> WORK INSTRUCTION
Your task is to return all of the records exactly, minus any images.

> RECORDED INFORMATION
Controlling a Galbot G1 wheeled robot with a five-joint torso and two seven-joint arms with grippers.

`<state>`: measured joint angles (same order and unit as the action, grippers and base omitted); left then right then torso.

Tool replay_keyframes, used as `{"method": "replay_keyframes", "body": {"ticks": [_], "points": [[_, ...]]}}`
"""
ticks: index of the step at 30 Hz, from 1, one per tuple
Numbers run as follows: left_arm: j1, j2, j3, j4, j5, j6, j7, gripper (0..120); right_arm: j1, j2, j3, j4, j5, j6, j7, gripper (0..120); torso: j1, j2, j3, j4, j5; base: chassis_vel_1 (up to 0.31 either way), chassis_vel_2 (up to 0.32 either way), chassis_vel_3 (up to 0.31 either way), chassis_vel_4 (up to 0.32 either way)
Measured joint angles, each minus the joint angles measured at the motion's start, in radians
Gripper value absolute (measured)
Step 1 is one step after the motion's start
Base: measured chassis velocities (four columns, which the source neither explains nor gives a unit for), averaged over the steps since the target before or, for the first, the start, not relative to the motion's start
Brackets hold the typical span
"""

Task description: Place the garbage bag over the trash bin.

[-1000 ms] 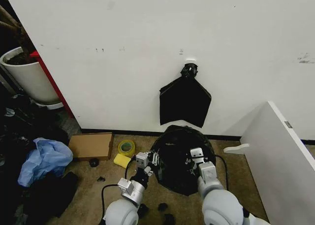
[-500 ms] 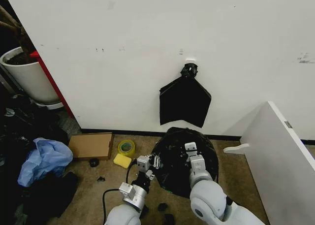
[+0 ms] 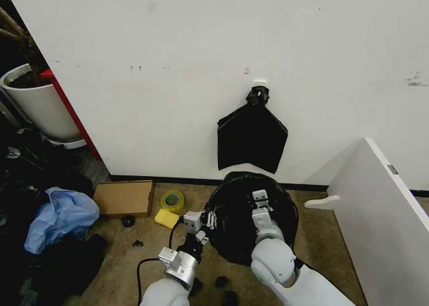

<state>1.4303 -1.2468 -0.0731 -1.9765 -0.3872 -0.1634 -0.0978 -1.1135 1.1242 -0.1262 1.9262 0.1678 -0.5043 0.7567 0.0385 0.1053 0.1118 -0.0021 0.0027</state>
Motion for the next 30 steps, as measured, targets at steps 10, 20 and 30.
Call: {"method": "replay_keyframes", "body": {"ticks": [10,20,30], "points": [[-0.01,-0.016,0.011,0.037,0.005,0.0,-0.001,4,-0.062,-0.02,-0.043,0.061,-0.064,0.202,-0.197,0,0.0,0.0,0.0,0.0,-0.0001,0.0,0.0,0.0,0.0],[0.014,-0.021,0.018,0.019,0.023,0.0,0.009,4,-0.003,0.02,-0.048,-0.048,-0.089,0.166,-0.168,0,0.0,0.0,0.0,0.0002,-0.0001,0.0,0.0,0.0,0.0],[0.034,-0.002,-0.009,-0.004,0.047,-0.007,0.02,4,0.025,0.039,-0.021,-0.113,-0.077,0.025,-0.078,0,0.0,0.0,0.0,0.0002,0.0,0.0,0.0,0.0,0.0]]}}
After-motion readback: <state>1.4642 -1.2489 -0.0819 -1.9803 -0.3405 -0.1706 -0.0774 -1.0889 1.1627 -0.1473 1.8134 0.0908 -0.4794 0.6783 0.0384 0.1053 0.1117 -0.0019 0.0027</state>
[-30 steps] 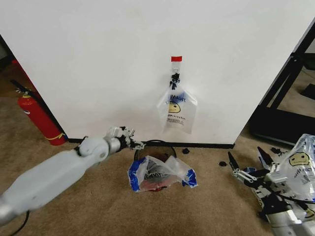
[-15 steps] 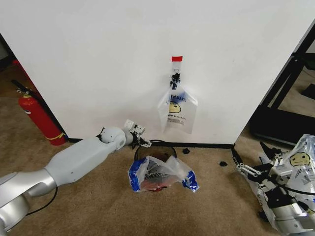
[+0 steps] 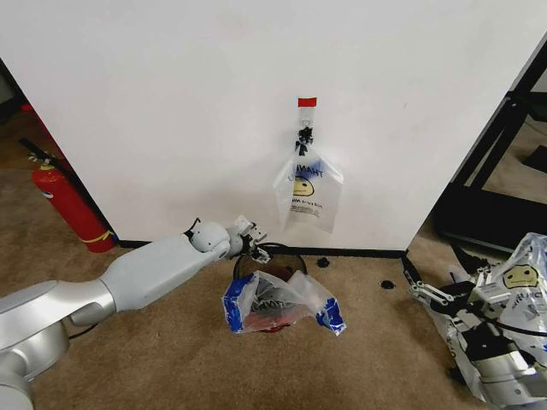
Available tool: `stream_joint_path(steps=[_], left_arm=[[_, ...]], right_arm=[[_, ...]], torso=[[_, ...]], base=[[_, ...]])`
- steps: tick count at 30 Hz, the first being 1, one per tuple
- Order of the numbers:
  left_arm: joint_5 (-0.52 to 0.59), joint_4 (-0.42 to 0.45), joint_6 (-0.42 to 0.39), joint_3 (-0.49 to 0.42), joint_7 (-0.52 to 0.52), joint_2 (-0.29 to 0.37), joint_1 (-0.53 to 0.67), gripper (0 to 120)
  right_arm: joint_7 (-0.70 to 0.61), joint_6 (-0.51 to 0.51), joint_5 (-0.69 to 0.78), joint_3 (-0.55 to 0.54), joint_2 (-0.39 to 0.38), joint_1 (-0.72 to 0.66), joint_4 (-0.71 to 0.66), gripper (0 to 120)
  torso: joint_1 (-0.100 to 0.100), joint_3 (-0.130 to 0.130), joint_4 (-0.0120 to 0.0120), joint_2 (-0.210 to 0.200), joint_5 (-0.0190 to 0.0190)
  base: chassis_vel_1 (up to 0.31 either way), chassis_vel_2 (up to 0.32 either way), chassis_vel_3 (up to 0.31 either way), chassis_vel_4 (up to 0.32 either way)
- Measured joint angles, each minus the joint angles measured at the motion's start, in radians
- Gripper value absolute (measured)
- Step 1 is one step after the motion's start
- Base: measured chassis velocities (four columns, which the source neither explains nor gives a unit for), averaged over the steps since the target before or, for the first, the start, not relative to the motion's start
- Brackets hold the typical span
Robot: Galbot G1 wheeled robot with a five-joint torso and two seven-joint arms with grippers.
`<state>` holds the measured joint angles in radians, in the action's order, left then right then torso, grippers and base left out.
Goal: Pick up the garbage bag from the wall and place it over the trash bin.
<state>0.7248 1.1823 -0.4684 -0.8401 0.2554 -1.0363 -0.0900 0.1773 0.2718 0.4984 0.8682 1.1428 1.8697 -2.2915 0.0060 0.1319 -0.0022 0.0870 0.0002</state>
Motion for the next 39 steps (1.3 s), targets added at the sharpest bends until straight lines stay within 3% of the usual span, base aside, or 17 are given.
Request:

> TASK RESPONSE
Controlling a Galbot G1 wheeled robot with a five-joint torso and two seven-joint arms with grippers.

`<state>`: measured joint angles (same order and unit as the action, grippers and base omitted); left then right then torso.

Tool replay_keyframes, used as `{"method": "replay_keyframes", "body": {"ticks": [_], "points": [[_, ...]]}}`
"""
ticks: index of the step at 30 Hz, from 1, one per tuple
Numbers run as follows: left_arm: j1, j2, j3, j4, j5, j6, j7, gripper (0..120); right_arm: j1, j2, j3, j4, j5, j6, j7, gripper (0..120); torso: j1, j2, j3, j4, j5; base: chassis_vel_1 (up to 0.31 either way), chassis_vel_2 (up to 0.32 either way), chassis_vel_3 (up to 0.31 either way), chassis_vel_4 (up to 0.32 either way)
Measured joint angles, each minus the joint angles measured at the motion's start, in radians
Gripper value absolute (measured)
Step 1 is one step after the motion's start
Base: measured chassis velocities (four columns, which the source neither explains nor gives a unit for), averaged over the steps since the target before or, for the first, the start, not relative to the motion's start
Brackets hold the typical span
"""

Task description: Place the garbage bag over the trash bin.

[-1000 ms] 
[-500 ms] 
[+0 ms] 

<state>1.4303 -1.2468 -0.0731 -1.9765 -0.3872 -0.1634 -0.0978 -1.1135 1.1242 -0.1262 1.9262 0.1678 -0.5043 0.7567 0.0385 0.1053 0.1118 -0.0021 0.0027</state>
Motion for the next 30 steps, as measured, targets at steps 10, 20 and 30.
Call: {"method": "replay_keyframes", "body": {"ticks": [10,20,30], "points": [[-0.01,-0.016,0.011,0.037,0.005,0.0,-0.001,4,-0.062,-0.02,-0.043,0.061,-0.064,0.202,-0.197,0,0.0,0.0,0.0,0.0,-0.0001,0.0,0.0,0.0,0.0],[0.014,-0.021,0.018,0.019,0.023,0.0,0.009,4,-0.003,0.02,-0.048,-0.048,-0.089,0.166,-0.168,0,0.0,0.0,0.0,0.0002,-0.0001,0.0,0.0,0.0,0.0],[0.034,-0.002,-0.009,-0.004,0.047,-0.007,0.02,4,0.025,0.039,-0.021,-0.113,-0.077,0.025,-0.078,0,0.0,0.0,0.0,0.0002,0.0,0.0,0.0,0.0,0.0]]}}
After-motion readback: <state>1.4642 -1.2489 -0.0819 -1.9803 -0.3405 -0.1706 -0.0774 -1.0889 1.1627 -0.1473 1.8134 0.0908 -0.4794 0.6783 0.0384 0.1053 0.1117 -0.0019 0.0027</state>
[-30 steps] 
[-15 steps] 
[+0 steps] 
Available tool: `stream_joint_path(steps=[_], left_arm=[[_, ...]], right_arm=[[_, ...]], torso=[[_, ...]], base=[[_, ...]])`
- steps: tick count at 30 Hz, the first being 1, one per tuple
- Order of the numbers:
  left_arm: joint_5 (-0.52 to 0.59), joint_4 (-0.42 to 0.45), joint_6 (-0.42 to 0.39), joint_3 (-0.49 to 0.42), joint_7 (-0.52 to 0.52), joint_2 (-0.29 to 0.37), joint_1 (-0.53 to 0.67), gripper (0 to 120)
  right_arm: joint_7 (-0.70 to 0.61), joint_6 (-0.51 to 0.51), joint_5 (-0.69 to 0.78), joint_3 (-0.55 to 0.54), joint_2 (-0.39 to 0.38), joint_1 (-0.72 to 0.66), joint_4 (-0.71 to 0.66), gripper (0 to 120)
  torso: joint_1 (-0.100 to 0.100), joint_3 (-0.130 to 0.130), joint_4 (-0.0120 to 0.0120), joint_2 (-0.210 to 0.200), joint_5 (-0.0190 to 0.0190)
  base: chassis_vel_1 (up to 0.31 either way), chassis_vel_2 (up to 0.32 either way), chassis_vel_3 (up to 0.31 either way), chassis_vel_4 (up to 0.32 either way)
- Measured joint angles, each minus the joint angles measured at the motion's start, in radians
- Gripper value absolute (measured)
- Step 1 is one step after the motion's start
- Base: measured chassis velocities (four columns, which the source neither explains nor gives a unit for), averaged over the steps since the target before or, for the first, the start, not relative to the motion's start
- Brackets hold the typical span
Robot: Galbot G1 wheeled robot with a five-joint torso and two seven-joint arms with grippers.
`<state>` holds the measured joint angles in radians, in the action's order, left then right then torso, grippers and base left out.
Goal: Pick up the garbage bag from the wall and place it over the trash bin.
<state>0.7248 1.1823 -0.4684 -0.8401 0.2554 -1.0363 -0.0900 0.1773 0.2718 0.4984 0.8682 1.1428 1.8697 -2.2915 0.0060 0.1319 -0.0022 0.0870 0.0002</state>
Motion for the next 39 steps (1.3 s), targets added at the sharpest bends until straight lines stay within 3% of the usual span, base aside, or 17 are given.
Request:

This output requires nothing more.